[Data provided — start]

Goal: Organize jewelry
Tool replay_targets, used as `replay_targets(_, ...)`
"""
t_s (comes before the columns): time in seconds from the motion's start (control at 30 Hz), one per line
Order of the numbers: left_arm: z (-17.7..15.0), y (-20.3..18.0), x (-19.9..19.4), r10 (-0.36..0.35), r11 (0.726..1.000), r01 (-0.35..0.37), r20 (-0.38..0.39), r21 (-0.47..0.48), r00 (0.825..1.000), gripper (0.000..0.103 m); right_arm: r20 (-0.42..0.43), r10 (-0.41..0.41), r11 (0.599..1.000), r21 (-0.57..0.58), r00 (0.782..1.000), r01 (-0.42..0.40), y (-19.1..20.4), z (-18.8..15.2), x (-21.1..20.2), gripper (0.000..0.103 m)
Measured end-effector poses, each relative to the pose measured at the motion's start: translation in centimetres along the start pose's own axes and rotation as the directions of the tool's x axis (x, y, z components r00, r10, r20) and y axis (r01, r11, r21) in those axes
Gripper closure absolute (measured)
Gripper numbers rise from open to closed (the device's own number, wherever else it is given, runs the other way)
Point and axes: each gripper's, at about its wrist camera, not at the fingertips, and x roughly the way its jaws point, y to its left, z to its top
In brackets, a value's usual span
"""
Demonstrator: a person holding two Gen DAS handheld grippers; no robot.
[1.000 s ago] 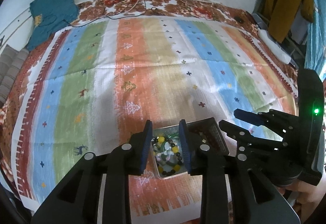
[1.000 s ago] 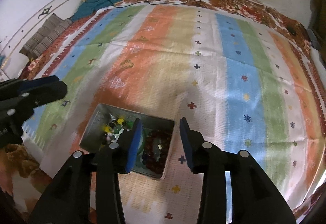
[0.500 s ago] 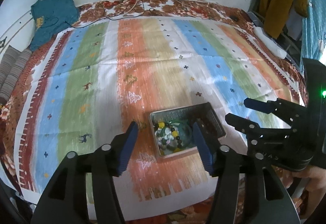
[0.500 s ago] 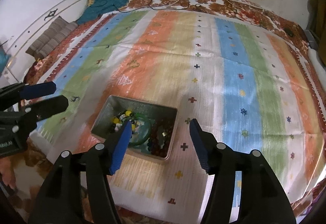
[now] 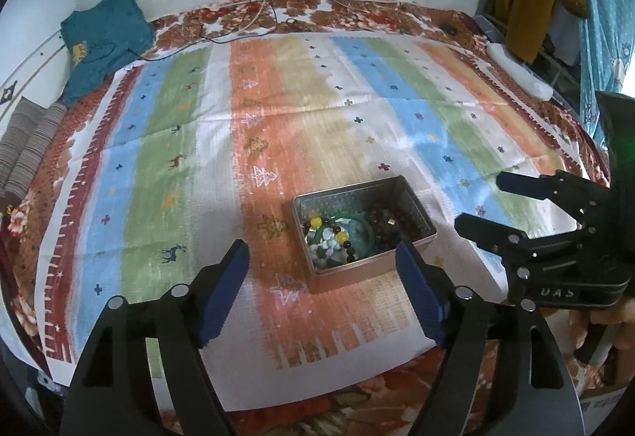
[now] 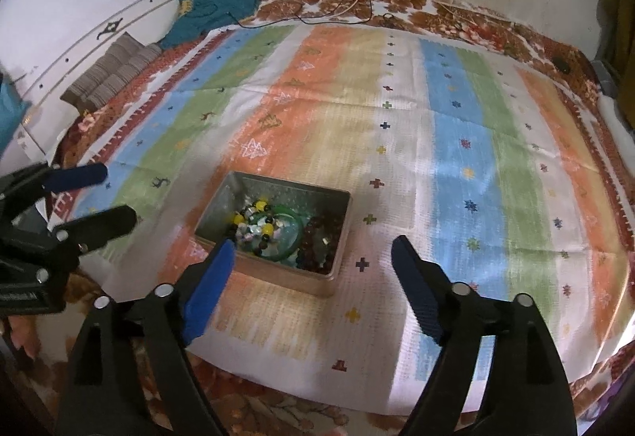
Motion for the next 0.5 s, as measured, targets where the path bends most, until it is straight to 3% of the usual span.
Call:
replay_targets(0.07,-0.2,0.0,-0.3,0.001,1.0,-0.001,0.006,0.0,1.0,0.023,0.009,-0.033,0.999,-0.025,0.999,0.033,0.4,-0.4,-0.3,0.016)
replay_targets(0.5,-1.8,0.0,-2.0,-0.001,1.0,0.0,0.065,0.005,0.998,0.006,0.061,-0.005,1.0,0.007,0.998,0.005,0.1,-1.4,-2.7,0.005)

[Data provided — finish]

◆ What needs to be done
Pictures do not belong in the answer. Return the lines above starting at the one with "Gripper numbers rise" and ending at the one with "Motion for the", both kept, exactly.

◆ Response area
Gripper numbers rise from open to closed (the device's own number, wherever else it is given, runs the other way)
Point and axes: each gripper's, at about its wrist camera, not at the fingertips, and x roughly the way its jaws point, y to its left, z to its top
In brackets, a value's usual span
"""
Demonstrator: a person holding two Gen DAS handheld grippers; no robot.
[1.000 s ago] 
[1.000 s ago] 
[0.500 s ago] 
[0.500 s ago] 
[now] 
[now] 
Motion for the next 0.5 s, as measured, targets where the path bends most, until it is straight to 3% of the usual span.

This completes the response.